**Task goal**. Could you transcribe all of the data word for word?

**Data section**.
- - -

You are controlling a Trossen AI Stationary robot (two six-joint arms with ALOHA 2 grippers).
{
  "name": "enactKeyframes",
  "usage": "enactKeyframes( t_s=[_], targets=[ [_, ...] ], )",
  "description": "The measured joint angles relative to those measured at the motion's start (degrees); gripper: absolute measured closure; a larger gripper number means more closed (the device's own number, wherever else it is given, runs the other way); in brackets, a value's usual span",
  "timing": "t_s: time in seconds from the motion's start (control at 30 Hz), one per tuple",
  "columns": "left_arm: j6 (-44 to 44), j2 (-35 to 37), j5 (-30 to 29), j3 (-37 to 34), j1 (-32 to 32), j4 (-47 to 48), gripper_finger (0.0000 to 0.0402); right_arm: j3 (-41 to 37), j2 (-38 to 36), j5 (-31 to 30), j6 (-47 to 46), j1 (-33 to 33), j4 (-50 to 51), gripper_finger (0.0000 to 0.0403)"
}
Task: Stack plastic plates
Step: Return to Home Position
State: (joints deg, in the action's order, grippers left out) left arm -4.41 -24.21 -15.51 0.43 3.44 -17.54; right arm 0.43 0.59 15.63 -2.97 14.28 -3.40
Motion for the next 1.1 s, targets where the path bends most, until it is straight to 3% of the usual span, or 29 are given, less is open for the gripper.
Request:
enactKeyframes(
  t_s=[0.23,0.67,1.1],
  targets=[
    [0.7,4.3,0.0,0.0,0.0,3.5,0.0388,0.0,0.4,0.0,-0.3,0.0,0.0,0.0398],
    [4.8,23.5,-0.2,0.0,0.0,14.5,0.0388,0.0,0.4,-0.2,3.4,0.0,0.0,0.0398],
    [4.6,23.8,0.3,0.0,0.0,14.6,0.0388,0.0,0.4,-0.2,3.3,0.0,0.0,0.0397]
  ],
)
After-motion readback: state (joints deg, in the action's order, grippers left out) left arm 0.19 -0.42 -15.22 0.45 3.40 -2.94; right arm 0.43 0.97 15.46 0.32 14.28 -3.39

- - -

**Task output**.
You are controlling a Trossen AI Stationary robot (two six-joint arms with ALOHA 2 grippers).
{
  "name": "enactKeyframes",
  "usage": "enactKeyframes( t_s=[_], targets=[ [_, ...] ], )",
  "description": "The measured joint angles relative to those measured at the motion's start (degrees); gripper: absolute measured closure; a larger gripper number means more closed (the device's own number, wherever else it is given, runs the other way); in brackets, a value's usual span",
  "timing": "t_s: time in seconds from the motion's start (control at 30 Hz), one per tuple",
  "columns": "left_arm: j6 (-44 to 44), j2 (-35 to 37), j5 (-30 to 29), j3 (-37 to 34), j1 (-32 to 32), j4 (-47 to 48), gripper_finger (0.0000 to 0.0402); right_arm: j3 (-41 to 37), j2 (-38 to 36), j5 (-31 to 30), j6 (-47 to 46), j1 (-33 to 33), j4 (-50 to 51), gripper_finger (0.0000 to 0.0403)"
}
Task: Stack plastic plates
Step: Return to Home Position
State: (joints deg, in the action's order, grippers left out) left arm -4.41 -24.21 -15.51 0.43 3.44 -17.54; right arm 0.43 0.59 15.63 -2.97 14.28 -3.40
Motion for the next 1.1 s, targets where the path bends most, until it is straight to 3% of the usual span, or 29 are given, less is open for the gripper.
Request:
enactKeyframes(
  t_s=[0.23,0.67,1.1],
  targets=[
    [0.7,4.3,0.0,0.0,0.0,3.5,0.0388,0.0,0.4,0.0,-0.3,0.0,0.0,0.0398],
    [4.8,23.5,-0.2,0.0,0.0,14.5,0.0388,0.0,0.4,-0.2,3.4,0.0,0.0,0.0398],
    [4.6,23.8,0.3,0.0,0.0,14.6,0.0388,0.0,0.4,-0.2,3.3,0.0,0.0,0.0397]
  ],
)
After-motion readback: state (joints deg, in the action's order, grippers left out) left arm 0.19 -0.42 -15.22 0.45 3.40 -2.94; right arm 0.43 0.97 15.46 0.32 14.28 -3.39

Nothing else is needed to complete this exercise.